Published online Oct 7, 2015. doi: 10.3748/wjg.v21.i37.10493
Peer-review started: April 7, 2015
First decision: April 23, 2015
Revised: June 15, 2015
Accepted: August 25, 2015
Article in press: August 25, 2015
Published online: October 7, 2015
Bone metastases from gastric cancer (GC) are considered a relatively uncommon finding; however, they are related to poorer prognosis. Both primary GC and its metastatic progression rely on angiogenesis. Several lines of evidence from GC patients strongly support the involvement of mast cells (MCs) positive to tryptase (MCPT) in primary gastric tumor angiogenesis. Recently, we analyzed infiltrating MCs and neovascularization in bone tissue metastases from primary GC patients, and observed a significant correlation between infiltrating MCPT and angiogenesis. Such a finding suggested the involvement of peritumoral MCPT by infiltrating surrounding tumor cells, and in bone metastasis angiogenesis from primary GC. Thus, an MCPT-stimulated angiogenic process could support the development of metastases in bone tissue. From this perspective, we aim to review the hypothetical involvement of tumor-infiltrating, peritumoral MCPT in angiogenesis-mediated GC cell growth in the bone microenvironment and in tumor-induced osteoclastic bone resorption. We also focus on the potential use of MCPT targeting agents, such as MCs tryptase inhibitors (gabexate mesylate, nafamostat mesylate) or c-KitR tyrosine kinase inhibitors (imatinib, masitinib), as possible new anti-angiogenic and anti-resorptive strategies for the treatment of GC patients affected by bone metastases.

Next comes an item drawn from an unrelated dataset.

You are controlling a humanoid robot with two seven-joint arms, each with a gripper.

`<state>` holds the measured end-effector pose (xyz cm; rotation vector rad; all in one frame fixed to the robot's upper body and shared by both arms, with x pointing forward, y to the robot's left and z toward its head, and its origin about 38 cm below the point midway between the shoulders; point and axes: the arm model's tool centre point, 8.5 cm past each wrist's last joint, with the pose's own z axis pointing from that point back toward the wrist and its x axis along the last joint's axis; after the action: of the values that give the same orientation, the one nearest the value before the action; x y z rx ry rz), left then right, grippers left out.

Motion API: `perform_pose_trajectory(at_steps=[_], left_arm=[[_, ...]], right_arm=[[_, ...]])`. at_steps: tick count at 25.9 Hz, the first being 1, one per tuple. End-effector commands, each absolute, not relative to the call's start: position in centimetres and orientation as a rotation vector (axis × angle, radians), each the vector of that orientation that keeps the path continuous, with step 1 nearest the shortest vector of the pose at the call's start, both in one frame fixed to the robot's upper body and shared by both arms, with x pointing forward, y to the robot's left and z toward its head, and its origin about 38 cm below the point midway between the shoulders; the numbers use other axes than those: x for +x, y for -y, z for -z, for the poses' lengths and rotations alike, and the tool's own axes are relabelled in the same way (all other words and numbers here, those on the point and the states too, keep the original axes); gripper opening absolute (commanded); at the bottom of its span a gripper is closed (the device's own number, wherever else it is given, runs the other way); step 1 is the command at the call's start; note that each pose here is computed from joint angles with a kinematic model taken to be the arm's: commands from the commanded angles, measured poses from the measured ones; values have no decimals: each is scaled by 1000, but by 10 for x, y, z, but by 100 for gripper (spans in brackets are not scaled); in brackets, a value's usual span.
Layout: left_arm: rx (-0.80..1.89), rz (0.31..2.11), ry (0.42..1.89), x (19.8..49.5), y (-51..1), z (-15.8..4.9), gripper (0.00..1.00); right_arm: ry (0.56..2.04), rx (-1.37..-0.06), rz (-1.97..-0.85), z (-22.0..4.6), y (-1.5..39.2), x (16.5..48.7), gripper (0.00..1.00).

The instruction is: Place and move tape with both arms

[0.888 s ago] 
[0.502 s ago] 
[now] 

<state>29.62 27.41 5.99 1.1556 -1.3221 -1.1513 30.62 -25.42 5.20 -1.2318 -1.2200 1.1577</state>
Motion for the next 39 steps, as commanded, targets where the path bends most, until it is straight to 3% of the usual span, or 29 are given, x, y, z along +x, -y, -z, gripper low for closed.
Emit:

Core tip: The activation of the stem cell factor/c-Kit receptor (c-KitR) pathway in mast cells (MCs), and tryptase release upon MCs degranulation have a pivotal role in tumor angiogenesis in several human malignancies. MCs positive to tryptase (MCPT) have been implicated in primary gastric cancer (GC) angiogenesis. Our preliminary findings indicated that bone metastasis angiogenesis from GC is also supported by infiltrating MCPTs. Overall, the evidence provides a rationale to evaluate c-KitR inhibitors that block MCs degranulation, or tryptase inhibitors that inhibit tryptase and/or the Proteinase-Activated Receptor-2 pathway, in clinical trials for bone metastasis GC patients.